C'est une autre histoire simple, racontée avec une économie merveilleuse et enrichie d'observations révélatrices, comme la réponse qu'Elvis avait tendance à évoquer chez ceux qui étaient trop jeunes pour l'attraper dans la fleur de l'âge. «Au moment où j'ai abandonné les pistolets à plomb et les mini-motos et j'ai commencé à écouter du rock and roll, c'était les Doors, Stones et Hendrix, et Elvis était déjà en train de dégénérer en une caricature de lui-même. Je me souvenais de lui comme d'un vieux has-been gonflé dans une combinaison blanche, chantonnant des ballades ringardes et bavant sur des femmes d'âge moyen.

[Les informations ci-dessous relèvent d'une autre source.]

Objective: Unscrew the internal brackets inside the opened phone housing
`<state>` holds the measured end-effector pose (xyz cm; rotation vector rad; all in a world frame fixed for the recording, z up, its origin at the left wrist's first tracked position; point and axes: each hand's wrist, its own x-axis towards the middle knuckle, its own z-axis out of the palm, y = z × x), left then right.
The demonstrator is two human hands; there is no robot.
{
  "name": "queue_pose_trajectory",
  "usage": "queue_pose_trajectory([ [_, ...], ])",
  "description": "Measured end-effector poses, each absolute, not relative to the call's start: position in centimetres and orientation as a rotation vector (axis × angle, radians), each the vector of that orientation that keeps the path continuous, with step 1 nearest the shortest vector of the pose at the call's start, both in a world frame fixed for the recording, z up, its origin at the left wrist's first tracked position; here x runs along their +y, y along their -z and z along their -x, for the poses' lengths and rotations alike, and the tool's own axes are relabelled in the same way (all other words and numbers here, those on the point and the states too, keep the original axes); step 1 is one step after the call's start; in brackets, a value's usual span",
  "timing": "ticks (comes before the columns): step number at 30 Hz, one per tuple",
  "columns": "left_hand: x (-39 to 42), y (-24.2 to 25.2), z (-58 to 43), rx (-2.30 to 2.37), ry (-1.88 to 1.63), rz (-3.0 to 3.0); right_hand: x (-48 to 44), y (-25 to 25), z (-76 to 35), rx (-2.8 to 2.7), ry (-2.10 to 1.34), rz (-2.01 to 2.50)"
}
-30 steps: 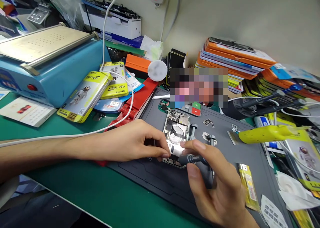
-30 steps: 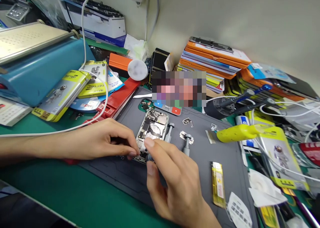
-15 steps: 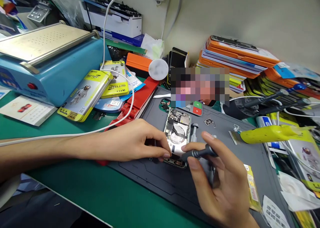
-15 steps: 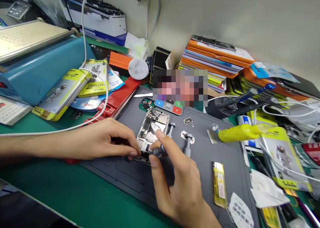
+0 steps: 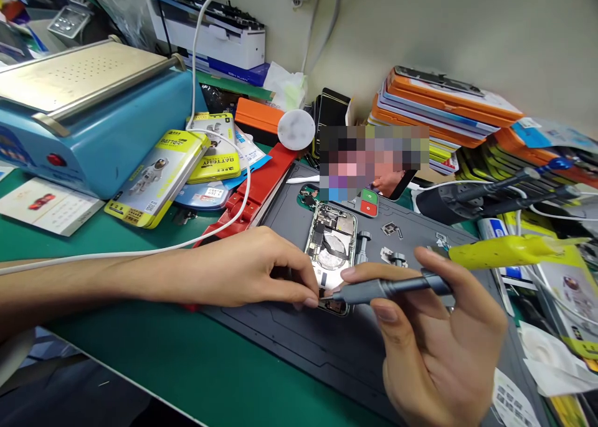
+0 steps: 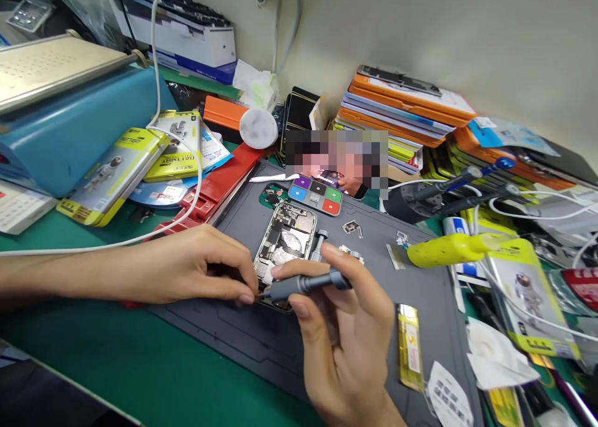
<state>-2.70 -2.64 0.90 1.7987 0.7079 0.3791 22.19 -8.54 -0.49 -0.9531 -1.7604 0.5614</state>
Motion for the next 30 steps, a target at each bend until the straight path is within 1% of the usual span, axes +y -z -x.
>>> queue_pose_trajectory([
  [3,-2.8,-1.2,2.8,0.736,-0.355,-1.857,-8.1,0.6,-22.7,-1.624,-0.481,0.968],
  [6,-3.2,-1.2,2.9,0.65,-0.463,-1.989,-7.8,1.1,-23.7,-1.739,-0.426,0.952],
  [9,-4.0,-1.0,2.9,0.471,-0.552,-2.389,-7.9,1.9,-24.7,-1.846,-0.434,0.932],
  [11,-4.5,-0.8,2.8,0.364,-0.513,-2.711,-8.1,2.2,-25.1,-1.867,-0.416,0.947],
  [13,-5.0,-0.6,2.6,0.311,-0.472,-2.879,-8.4,2.3,-25.3,-1.867,-0.416,0.962],
  [19,-5.2,-0.2,2.9,0.411,-0.462,-2.901,-8.8,2.8,-25.3,-1.848,-0.431,0.953],
  [30,-5.4,0.3,3.2,0.453,-0.382,-2.848,-8.7,2.9,-25.3,-1.928,-0.475,0.926],
])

'Overcoat II' met à jour la fable classique de Gogol dans l'enfer de la consommation du Moscou contemporain. 'Not a Leg to Stand On' plonge le lecteur dans la vie d'un retraité âgé, en fauteuil roulant, qui se réconcilie avec une famille de petits cambrioleurs toujours lapidés car l'alternative d'une maison de retraite est encore moins attrayante. Ces histoires et d'autres affichent une gamme et une empathie catholique absentes des travaux antérieurs et plus voyants de Boyle.

Boyle sera toujours en mesure de réaliser une extravagance époustouflante quand il le voudra, mais dans cette collection, il démontre qu'il n'a pas besoin d'appareils effrayants comme la neige fondue et les salopes de chien pour avoir un impact profond. T. Coraghessan Boyle est l'un des écrivains les plus doués de sa génération (il a encore la trentaine) et dans Greasy Lake & Other Stories, il est passé de l'audace d'un prodige à quelque chose d'encore plus impressionnant : un talent artistique mature.